__DESCRIPTION OF THE TASK__.
When the line containing "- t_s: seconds" appears in the entries below, begin printing there and stop after the line containing "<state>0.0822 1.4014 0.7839"; print each of those lines exactly and no other line.

*** Opening INPUT DATA ***

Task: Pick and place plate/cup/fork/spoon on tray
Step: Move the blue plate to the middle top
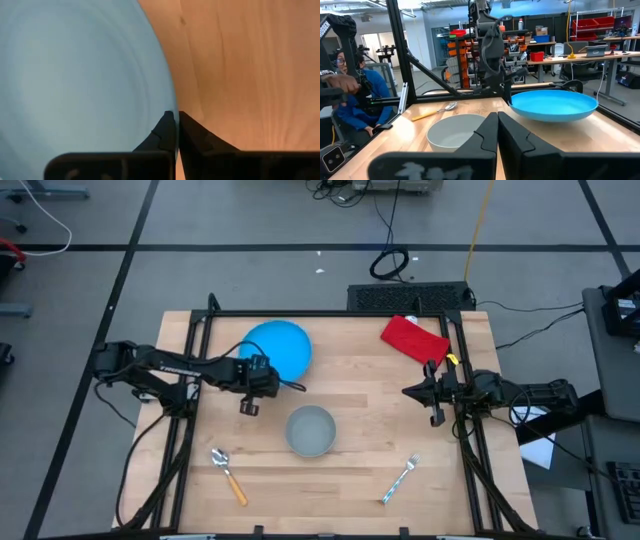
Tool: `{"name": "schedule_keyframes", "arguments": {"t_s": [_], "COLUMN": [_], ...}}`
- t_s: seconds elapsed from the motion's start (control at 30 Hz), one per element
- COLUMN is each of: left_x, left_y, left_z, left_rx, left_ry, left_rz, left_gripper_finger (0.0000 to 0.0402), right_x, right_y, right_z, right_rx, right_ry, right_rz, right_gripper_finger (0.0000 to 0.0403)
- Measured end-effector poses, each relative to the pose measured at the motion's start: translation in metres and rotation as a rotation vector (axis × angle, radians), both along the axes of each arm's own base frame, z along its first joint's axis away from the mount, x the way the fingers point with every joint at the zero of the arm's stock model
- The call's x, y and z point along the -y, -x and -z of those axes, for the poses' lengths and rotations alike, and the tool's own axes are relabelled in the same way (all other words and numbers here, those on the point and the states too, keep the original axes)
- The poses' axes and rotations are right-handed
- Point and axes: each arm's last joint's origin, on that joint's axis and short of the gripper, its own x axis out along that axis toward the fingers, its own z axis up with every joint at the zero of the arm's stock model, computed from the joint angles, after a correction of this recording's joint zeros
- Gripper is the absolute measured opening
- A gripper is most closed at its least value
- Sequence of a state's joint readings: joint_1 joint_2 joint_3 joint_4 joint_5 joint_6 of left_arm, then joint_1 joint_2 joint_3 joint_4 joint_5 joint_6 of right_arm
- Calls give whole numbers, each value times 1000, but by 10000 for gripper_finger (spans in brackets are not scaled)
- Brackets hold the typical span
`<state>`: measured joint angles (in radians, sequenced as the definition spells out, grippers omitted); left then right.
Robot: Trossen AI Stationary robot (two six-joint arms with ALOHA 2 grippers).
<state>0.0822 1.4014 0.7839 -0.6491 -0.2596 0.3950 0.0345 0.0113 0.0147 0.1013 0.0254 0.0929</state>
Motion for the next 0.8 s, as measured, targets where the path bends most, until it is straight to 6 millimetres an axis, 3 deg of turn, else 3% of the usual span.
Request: {"name": "schedule_keyframes", "arguments": {"t_s": [0.23,0.4,0.6,0.8], "left_x": [-5,-12,-25,-35], "left_y": [-21,-45,-78,-99], "left_z": [-26,-34,-24,-6], "left_rx": [108,122,64,-9], "left_ry": [-48,-63,-67,-47], "left_rz": [90,151,244,349], "left_gripper_finger": [4,4,4,4], "right_x": [0,1,2,3], "right_y": [0,1,1,1], "right_z": [-1,-5,-6,-6], "right_rx": [13,54,61,53], "right_ry": [-24,-32,-35,-34], "right_rz": [6,27,54,104], "right_gripper_finger": [0,0,0,0]}}
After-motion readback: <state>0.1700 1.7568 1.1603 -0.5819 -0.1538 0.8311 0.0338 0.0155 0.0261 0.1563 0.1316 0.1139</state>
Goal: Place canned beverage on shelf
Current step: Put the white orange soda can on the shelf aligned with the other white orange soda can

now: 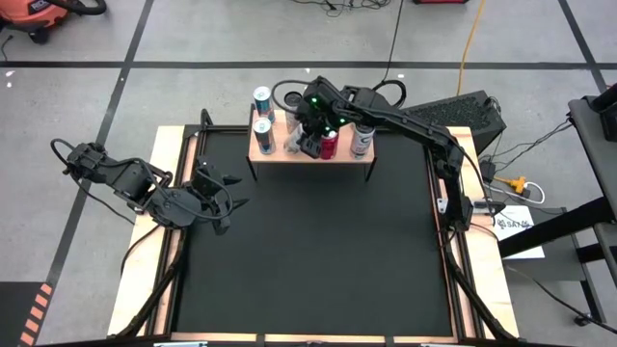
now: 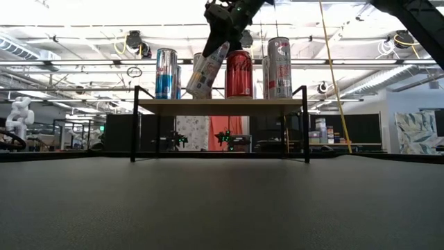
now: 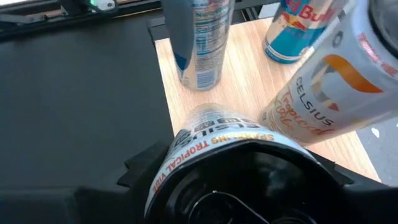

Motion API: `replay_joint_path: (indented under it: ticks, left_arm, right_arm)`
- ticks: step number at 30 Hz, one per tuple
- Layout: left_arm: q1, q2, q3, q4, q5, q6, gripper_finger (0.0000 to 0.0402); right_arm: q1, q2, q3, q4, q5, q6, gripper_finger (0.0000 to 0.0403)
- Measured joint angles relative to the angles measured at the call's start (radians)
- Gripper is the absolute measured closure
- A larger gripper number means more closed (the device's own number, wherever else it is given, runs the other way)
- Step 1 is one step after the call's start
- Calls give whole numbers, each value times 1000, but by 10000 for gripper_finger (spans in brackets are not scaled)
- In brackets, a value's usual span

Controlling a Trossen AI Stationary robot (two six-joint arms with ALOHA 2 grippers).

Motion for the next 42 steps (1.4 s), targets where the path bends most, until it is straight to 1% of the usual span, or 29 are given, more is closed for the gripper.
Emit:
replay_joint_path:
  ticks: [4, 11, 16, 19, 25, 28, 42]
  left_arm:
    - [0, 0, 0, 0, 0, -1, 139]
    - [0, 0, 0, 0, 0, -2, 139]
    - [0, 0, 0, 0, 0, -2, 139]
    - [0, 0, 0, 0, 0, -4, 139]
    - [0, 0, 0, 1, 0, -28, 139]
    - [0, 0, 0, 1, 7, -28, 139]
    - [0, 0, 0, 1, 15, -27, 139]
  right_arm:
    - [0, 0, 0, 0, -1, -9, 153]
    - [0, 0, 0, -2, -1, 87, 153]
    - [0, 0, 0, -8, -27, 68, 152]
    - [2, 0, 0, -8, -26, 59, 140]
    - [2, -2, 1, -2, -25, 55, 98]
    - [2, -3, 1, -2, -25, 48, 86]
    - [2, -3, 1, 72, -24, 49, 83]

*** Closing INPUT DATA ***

__ANSWER BOX__.
- t_s: seconds elapsed from the motion's start (control at 30 Hz), one per element
- COLUMN is each of: left_x, left_y, left_z, left_rx, left_ry, left_rz, left_gripper_finger (0.0000 to 0.0402), right_x, right_y, right_z, right_rx, right_ry, right_rz, right_gripper_finger (0.0000 to 0.0403)
- Measured end-effector poses, each relative to the pose measured at the motion's start: translation in metres and rotation as a rotation vector (axis × angle, radians), both along the axes of each arm's own base frame, z along its first joint's axis away from the mount, x the way the fingers point with every joint at the zero of the arm's stock model
- The call's x, y and z point along the -y, -x and -z of those axes, for the poses' lengths and rotations alike, and the tool's own axes are relabelled in the same way (all other words and numbers here, those on the point and the states too, keep the original axes)
- The poses' axes and rotations are right-handed
- Point and axes: each arm's last joint's origin, on that joint's axis and short of the gripper, its own x axis out along that axis toward the fingers, its own z axis up with every joint at the zero of the arm's stock model, computed from the joint angles, after a correction of this recording's joint zeros
- Gripper is the absolute measured opening
- A gripper is most closed at its least value
- Sequence of a state's joint readings: joint_1 joint_2 joint_3 joint_4 joint_5 joint_6 of left_arm, then joint_1 joint_2 joint_3 joint_4 joint_5 joint_6 of right_arm
- Calls give whole numbers, each value times 1000, but by 10000 for gripper_finger (spans in brackets are not scaled)
- Brackets hold the typical span
`<state>`: measured joint angles (in radians, sequenced as the definition spells out, grippers omitted); left then right.
Robot: Trossen AI Stationary robot (two six-joint arms with ALOHA 2 grippers).
<state>0.0822 1.4014 0.7839 -0.6491 -0.2596 0.3950 0.0345 0.0113 0.0147 0.1013 0.0254 0.0929</state>

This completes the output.